Sometimes, you can have fun with the similarities between languages.
Right now, springtime is starting in the Netherlands. The word ‘spring’ exists in Dutch too – only it means ‘jump’, as in ‘ik spring over de sloot’ = ‘I jump over the ditch’. So jump > Spring.
The Dutch word for this time of year is Lente. And the word Lent also means something in English – it’s the period of fasting in the Christian calendar leading up to Easter. So jump > Spring > Lent.
The Dutch, in turn, have a name for this season: it’s the Vastentijd, or Vast. Do you see where I’m going with this? Take the word back into English, and you have ‘vast’, meaning very big, or in Dutch ‘enorm’ (enormous)… So: jump > Spring > Lent > vast > enorm!
The aim of the game is to make the longest string of words you can, each time making the next word have the meaning of the word before it, and the form of the word after it, in the other language. Will you send me your nicest strings?
Today I would like to address an issue that is ‘thorny’ (=difficult) for many language learners: how can you improve your level faster?
Well, the old proverb proves true: practice makes perfect. Or, to put it another, less positive way: if you don’t use it, you lose it. Language is a tool to be used, and we improve our skill with a tool by putting it to work.
So: practise, practise, practise! Take every opportunity you can to use your English. Do you read or listen to the news in your mother tongue? Switch to English! Do you post online? Find English-language forums to write on! Best of all, do you have English-speaking friends or colleagues? Find excuses to talk to them! (who knows where it might lead?)
By the way, have any of you spotted the peculiar spelling anomaly in this post? One minute I spell the word ‘practice’, the next ‘practise’ – did you notice? No, I’m not just bad at spelling. In British English, the verb ‘to practise‘ is spelt with an s, while the noun ‘practice‘ is spelt with a c.
As the Dutch would say: ‘weer wat geleerd’ (you learn something new every day)!

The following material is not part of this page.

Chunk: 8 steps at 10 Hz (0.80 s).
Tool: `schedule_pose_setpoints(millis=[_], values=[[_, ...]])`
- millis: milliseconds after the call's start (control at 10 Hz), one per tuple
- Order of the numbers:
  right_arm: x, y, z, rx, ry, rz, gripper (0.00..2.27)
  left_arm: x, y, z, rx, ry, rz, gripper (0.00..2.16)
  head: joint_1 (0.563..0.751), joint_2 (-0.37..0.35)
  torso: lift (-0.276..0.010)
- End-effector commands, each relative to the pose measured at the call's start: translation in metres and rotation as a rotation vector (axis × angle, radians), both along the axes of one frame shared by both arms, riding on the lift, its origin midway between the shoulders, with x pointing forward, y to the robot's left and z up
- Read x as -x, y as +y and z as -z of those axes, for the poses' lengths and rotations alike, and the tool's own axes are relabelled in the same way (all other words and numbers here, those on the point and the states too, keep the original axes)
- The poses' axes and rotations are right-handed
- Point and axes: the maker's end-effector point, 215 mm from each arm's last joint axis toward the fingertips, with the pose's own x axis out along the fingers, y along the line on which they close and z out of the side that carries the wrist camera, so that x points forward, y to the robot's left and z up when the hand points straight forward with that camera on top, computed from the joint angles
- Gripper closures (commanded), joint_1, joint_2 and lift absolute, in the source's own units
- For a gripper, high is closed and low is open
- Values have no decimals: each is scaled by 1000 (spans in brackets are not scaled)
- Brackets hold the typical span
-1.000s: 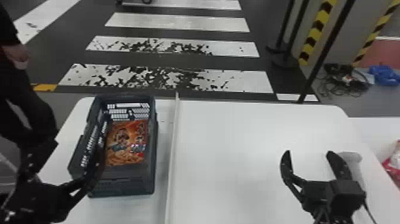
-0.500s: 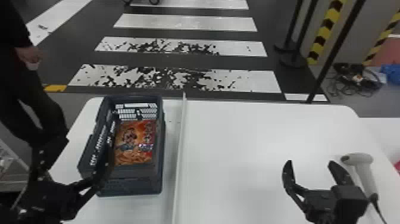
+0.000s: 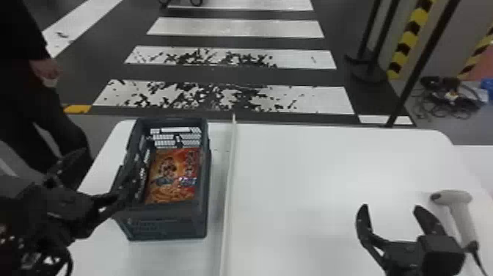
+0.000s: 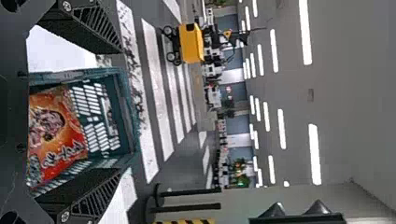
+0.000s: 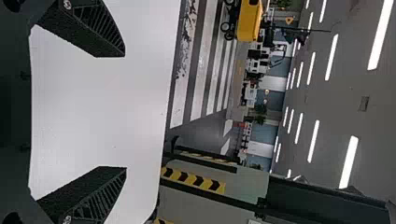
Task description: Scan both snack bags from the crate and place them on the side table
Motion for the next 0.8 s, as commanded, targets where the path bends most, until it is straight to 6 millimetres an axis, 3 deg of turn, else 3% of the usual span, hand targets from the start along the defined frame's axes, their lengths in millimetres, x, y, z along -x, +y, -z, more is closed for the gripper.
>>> schedule_pose_setpoints(millis=[0, 400, 600, 700], values=[[2, 1, 3, -1, 9, 0, 63, -15, 11, 7, -73, 68, -12, 124, 695, 31, -98], [11, 2, 14, 1, 40, -3, 63, -60, 4, -5, -196, 113, 57, 144, 695, 43, -98], [6, 12, 14, -4, 40, -17, 63, -71, 16, 5, -254, 178, 52, 137, 695, 42, -98], [7, 11, 16, -2, 51, -16, 63, -82, 13, 21, -274, 220, 76, 140, 695, 54, -98]])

“Never a borrower or a lender be…”
That’s Shakespeare, but when it comes to languages, as we have seen, borrowing of words goes on all the time. And quite often, the words that get borrowed don’t always get treated in ways the owners would approve of. (Like if your neighbour borrows your lawnmower and then proceeds to cut his grass at midnight every night…)

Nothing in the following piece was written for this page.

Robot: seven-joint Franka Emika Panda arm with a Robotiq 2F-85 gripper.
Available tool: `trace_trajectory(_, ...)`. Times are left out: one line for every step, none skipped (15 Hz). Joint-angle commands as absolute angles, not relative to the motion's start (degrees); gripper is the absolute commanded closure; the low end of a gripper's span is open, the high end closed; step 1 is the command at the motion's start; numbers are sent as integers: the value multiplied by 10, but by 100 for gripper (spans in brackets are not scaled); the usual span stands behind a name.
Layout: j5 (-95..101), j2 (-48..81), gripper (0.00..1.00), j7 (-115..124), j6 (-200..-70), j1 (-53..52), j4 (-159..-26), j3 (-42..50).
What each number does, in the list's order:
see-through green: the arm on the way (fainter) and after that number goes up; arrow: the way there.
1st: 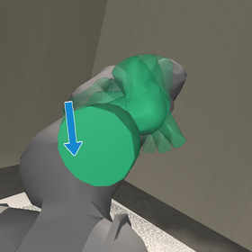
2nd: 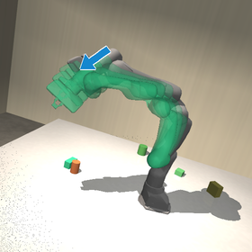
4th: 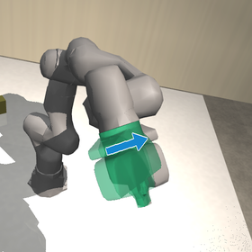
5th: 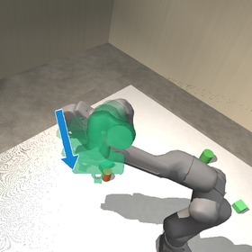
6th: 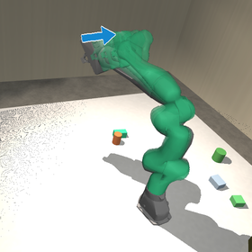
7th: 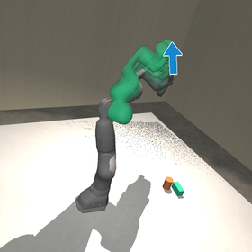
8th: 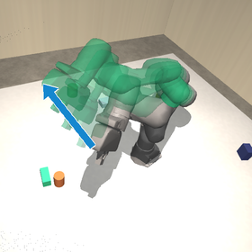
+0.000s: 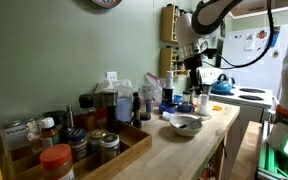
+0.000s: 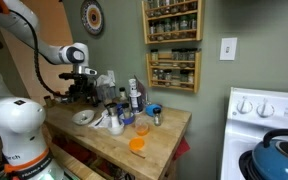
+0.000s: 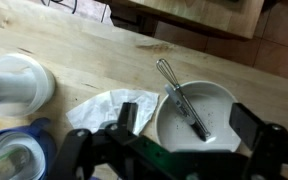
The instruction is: Remove the marker from the grey bowl and put it on the blue cup on the left side of the other blue up
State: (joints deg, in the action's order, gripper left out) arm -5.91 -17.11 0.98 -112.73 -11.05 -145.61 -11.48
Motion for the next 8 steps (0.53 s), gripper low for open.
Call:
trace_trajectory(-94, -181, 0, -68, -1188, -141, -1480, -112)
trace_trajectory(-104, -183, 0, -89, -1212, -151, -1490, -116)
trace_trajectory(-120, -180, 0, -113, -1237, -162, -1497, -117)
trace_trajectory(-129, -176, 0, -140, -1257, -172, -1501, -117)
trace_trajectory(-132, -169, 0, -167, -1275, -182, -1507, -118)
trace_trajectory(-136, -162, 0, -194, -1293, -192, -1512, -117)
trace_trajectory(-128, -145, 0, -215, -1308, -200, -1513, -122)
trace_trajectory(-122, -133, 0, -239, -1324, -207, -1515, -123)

Let’s take a simple example to start with: camping.
This word, in English, describes the activity of taking your tent or caravan, setting it up in a suitable holiday location, and enjoying a well-earned rest. I don’t think the English were the first to invent this pastime, but somehow or other the English word has travelled across the language divide into Dutch (and other languages).
Only it doesn’t mean the same thing any more! Camping in Dutch (and French, for that matter), no longer refers to the activity of setting your tent up etc, but to the place where most people go to do it: what we in English would call a campsite.
So the word has subtly changed its meaning, leading to some confusion for international holidaymakers.
But that’s not so bad, perhaps – at least the words still look similar and the meanings are closely related. Things get worse when borrowed words start referring to completely different concepts – a bit like your neighbour using your lawnmower to trim his hedge…
Take the word beamer. This may not mean anything in particular to an English person – we have a verb, to beam, which means to shine, like the rays of the sun, or to smile in a very happy way (”I’m going camping tomorrow!’ said Tom, beaming happily’). So a beamer would presumably be a thing or person that shines. It also happens to be British slang for a particular brand of motorcar whose name starts with the letters BM…
Trouble is, in Dutch the word has taken on a very specific new meaning: it now refers to a machine that can shine your powerpoint onto a screen, i.e. what we in English call a projector.
The bad news is: once borrowed, words can never truly be given back. Your lawnmower has now, for ever, become a hedge trimmer (or an electric razor, or a go-kart…).
I think I understand Shakespeare’s point better now…
Anyone who speaks Dutch can’t fail to notice that it contains quite a few words that have been ‘borrowed’ from English. And if you work for a commercial organisation in the Netherlands, the influence of English can be extreme. Business terms like Management Team, Human Resources, Account Manager, marketing… the list goes on. All these words have been ‘borrowed’ from English into Dutch. Why? Dutch has lots of perfectly good words for these and other concepts, surely? Why not just use the Dutch words?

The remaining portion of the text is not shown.